Emotet Computer Worm



Security researchers have detected a new form of the famous malware loading program Emotet. This modified version of the worm spreads through Wi-Fi networks that are protected only by weak passwords. What makes this malware a worm as apposed to a virus is that while viruses must be triggered into activation by their host, worms can self-replicate and propagate independently as soon as they have breached a system.

According to Binary Defense, the main executable used for this process is called worm.exe.

“Upon startup of Worm.exe, the first action it takes is to copy the service.exe string to a variable that will be used during file spreading. Next, it steps into the main loop and immediately begins profiling the wireless network using wlanAPI.dll calls in order to spread to any networks it can access,” the firm explained.

Before it can infect a system, the malware must first defeat the password through a brute-force attack. By profiling the networks in this way beforehand, the worm maximizes its efficiency and can compromise more systems. If your password is not sufficiently robust, it is certainly possible that a simple brute force or dictionary attack against your network could succeed.

Once inside the network, Emotet begins searching for all non-hidden shares – either brute forcing these as well or doing the same for the administrator account within the network resource.

When individual user accounts have been accessed, it then modifies its binary which installs Windows Defender System Service to gain persistence.

Researchers noted that a worm.exe timestamped for 4-16-2018 indicates that the module may have been running without being detected for a considerable amount of time. It is possible that this is due to its infrequent use by attackers or because for it to show up researchers would have to have a Wi-Fi card in their sandbox environment.

The main takeaway and the good news for businesses is that stronger passwords make brute forcing entry incredibly processor intensive and is the best protection against such attacks.
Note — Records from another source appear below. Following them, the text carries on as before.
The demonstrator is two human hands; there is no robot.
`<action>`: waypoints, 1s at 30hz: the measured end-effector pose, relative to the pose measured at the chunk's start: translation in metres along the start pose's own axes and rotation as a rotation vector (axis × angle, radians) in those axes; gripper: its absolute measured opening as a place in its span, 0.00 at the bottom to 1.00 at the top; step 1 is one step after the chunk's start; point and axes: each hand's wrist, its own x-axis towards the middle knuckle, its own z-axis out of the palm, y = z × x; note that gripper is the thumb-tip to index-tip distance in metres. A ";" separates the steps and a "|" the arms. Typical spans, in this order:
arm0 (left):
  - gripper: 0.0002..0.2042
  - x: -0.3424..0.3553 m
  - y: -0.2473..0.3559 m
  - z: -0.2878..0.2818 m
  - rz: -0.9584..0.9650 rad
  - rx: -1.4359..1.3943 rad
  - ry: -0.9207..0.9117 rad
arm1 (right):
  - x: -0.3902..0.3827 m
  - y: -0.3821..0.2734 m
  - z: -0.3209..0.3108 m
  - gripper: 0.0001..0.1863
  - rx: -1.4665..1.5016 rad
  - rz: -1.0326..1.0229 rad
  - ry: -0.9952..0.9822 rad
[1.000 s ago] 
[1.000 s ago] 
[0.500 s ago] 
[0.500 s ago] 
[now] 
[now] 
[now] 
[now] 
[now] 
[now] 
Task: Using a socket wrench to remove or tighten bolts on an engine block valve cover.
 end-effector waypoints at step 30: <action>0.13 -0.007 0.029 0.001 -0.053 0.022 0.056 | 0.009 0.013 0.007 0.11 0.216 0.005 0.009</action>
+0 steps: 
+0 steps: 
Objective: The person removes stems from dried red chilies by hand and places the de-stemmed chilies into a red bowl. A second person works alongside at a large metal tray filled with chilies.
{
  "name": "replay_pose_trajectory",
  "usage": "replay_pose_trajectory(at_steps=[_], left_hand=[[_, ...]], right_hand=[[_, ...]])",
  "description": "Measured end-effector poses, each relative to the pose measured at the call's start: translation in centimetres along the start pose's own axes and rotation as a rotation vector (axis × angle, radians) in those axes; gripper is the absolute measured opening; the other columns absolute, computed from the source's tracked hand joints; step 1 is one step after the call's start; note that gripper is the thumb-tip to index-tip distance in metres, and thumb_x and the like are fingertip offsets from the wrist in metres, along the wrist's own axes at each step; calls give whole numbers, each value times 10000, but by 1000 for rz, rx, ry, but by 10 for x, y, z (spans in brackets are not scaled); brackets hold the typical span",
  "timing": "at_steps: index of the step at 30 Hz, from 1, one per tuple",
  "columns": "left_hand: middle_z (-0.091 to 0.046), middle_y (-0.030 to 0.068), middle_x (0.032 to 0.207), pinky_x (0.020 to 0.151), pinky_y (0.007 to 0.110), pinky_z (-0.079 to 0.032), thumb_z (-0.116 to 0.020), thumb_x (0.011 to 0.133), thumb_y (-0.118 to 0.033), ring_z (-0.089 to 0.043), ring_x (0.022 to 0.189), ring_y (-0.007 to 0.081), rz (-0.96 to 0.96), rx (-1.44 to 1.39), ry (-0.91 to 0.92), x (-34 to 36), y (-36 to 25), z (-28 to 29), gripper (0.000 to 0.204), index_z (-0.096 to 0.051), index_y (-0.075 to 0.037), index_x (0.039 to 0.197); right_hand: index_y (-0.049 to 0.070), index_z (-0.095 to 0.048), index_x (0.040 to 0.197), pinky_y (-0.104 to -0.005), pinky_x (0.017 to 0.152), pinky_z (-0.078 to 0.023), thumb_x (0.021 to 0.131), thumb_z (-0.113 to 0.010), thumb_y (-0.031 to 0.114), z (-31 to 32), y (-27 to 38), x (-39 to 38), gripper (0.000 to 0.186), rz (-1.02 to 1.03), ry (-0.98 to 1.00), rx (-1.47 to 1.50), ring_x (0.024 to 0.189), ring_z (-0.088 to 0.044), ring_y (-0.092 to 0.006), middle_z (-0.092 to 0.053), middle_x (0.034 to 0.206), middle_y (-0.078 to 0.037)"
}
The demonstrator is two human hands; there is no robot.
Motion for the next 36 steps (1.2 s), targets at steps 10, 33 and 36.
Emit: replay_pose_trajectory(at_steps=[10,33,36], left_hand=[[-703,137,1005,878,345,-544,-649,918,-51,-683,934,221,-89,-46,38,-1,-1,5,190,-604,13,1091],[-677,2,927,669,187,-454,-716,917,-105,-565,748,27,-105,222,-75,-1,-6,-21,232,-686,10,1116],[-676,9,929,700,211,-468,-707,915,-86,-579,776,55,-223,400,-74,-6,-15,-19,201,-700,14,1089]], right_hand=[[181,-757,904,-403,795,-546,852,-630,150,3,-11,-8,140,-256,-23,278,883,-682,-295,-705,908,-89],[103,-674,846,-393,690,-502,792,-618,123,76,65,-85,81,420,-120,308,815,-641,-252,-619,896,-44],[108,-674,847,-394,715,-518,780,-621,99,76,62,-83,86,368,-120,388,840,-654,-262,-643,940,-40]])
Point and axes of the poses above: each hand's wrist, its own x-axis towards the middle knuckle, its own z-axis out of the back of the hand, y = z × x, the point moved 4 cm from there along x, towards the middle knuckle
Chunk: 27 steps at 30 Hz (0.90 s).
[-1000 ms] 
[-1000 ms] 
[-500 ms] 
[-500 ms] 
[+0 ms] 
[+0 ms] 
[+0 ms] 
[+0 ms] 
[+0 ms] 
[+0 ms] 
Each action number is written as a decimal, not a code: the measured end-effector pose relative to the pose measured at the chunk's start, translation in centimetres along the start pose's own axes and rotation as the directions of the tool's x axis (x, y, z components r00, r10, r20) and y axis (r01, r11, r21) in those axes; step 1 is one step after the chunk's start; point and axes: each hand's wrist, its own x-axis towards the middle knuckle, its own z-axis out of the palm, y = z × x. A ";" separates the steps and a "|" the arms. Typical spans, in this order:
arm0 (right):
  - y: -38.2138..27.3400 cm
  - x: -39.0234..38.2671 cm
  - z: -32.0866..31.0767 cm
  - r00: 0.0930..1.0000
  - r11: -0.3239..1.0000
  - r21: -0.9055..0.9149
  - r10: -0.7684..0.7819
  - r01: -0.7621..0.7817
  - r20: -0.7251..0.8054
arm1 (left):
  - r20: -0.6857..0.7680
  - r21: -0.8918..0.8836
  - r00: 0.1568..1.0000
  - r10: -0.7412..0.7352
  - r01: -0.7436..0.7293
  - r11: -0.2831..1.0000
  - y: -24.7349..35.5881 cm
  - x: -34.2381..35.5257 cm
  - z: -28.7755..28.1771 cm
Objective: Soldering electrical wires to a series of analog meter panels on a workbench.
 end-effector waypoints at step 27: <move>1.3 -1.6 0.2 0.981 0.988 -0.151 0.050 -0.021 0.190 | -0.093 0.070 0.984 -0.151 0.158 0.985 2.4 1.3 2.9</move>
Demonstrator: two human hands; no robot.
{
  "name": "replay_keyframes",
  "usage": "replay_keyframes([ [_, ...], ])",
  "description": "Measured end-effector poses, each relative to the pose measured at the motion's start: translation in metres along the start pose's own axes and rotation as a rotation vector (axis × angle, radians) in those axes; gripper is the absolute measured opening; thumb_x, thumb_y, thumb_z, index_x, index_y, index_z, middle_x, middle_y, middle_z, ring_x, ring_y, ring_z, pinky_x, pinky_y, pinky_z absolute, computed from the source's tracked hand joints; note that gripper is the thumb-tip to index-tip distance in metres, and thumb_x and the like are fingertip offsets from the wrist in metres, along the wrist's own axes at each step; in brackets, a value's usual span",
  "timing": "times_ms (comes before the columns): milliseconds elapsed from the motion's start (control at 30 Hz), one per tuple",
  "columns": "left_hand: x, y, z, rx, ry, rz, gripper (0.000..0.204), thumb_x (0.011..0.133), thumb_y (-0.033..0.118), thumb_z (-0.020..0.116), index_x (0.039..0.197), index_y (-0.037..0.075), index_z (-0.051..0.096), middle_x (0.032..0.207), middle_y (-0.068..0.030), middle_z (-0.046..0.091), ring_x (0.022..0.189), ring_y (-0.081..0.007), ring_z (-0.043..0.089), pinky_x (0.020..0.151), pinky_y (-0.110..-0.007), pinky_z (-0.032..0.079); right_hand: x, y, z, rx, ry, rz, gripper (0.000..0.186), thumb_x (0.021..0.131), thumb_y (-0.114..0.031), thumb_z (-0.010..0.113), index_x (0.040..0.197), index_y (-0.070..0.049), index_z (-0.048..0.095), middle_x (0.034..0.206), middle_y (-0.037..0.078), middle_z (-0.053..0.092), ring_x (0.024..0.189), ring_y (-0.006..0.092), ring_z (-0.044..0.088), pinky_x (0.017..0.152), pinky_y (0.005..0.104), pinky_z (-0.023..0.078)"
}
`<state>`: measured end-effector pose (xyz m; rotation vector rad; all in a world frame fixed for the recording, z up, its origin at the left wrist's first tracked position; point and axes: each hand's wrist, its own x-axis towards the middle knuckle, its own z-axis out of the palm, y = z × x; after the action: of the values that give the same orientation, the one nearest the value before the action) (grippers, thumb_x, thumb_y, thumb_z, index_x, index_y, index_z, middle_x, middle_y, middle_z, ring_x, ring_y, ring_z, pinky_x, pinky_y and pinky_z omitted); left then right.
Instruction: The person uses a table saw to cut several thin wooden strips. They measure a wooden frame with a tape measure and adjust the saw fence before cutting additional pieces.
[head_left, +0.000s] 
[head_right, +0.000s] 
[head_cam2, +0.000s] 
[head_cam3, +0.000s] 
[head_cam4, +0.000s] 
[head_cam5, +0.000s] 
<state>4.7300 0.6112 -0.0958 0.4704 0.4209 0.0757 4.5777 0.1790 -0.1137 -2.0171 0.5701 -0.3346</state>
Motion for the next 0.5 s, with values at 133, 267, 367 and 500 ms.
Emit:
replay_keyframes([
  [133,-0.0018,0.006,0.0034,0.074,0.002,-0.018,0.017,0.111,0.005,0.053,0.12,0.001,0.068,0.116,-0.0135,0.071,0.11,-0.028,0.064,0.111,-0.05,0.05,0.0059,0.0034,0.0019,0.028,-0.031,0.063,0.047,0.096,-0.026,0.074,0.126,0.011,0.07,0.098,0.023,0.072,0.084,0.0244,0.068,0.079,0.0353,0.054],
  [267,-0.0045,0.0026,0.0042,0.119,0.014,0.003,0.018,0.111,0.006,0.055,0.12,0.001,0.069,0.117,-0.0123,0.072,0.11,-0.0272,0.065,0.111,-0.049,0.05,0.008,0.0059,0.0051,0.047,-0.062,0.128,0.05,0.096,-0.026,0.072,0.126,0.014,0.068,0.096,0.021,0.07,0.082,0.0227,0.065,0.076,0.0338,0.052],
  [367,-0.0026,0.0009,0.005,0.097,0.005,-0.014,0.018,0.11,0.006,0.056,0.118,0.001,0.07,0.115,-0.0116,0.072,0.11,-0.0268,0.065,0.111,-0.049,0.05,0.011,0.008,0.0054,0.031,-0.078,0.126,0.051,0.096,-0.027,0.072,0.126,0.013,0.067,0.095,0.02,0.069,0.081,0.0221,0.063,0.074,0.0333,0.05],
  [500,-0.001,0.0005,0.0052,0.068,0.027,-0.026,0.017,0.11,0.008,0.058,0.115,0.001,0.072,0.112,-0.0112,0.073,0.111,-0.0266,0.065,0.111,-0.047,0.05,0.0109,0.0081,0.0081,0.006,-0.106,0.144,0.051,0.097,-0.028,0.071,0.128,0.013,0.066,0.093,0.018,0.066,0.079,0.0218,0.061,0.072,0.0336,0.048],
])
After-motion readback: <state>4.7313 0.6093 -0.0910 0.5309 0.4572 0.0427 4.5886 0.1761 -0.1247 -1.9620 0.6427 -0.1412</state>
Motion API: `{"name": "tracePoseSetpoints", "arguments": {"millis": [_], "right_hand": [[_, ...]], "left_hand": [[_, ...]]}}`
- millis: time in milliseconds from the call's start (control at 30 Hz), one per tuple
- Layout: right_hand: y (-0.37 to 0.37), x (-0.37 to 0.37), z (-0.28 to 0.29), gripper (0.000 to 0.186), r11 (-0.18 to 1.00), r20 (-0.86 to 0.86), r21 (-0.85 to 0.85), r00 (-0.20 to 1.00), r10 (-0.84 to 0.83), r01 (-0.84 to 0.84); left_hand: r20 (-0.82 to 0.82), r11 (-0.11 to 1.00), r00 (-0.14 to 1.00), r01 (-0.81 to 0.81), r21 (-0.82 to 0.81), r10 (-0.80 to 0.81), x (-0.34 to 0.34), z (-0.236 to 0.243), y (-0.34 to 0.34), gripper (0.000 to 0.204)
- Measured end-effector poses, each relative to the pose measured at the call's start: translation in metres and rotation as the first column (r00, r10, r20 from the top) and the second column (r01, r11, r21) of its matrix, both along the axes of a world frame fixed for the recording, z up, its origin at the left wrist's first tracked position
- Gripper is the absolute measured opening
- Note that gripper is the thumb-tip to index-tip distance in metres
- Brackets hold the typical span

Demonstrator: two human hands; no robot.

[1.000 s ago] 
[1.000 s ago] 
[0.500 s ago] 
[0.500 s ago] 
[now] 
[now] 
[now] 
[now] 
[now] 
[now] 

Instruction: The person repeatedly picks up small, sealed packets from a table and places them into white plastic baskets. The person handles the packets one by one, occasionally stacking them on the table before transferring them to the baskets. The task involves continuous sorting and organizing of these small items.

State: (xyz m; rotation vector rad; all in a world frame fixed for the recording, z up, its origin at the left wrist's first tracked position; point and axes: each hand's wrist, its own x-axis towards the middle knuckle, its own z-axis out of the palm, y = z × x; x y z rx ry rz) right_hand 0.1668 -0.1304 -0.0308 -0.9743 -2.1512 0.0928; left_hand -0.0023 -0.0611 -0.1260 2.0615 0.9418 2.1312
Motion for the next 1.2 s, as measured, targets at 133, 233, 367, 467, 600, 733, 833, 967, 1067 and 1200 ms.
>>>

“Detection strategies for this threat include active monitoring of endpoints for new services being installed and investigating suspicious services or any processes running from temporary folders and user profile application data folders,” the vendor concluded.

“Network monitoring is also an effective detection method, since the communications are unencrypted and there are recognizable patterns that identify the malware message content.”

In the increasingly network connected world, having your IoT devices infected can take your business totally offline depending on what you do. That is why is it critical to use passwords that take into consideration best practices for information security. Most all attacks against our systems rely on some element of user error or negligence, so consider making information security a part of your organization’s culture.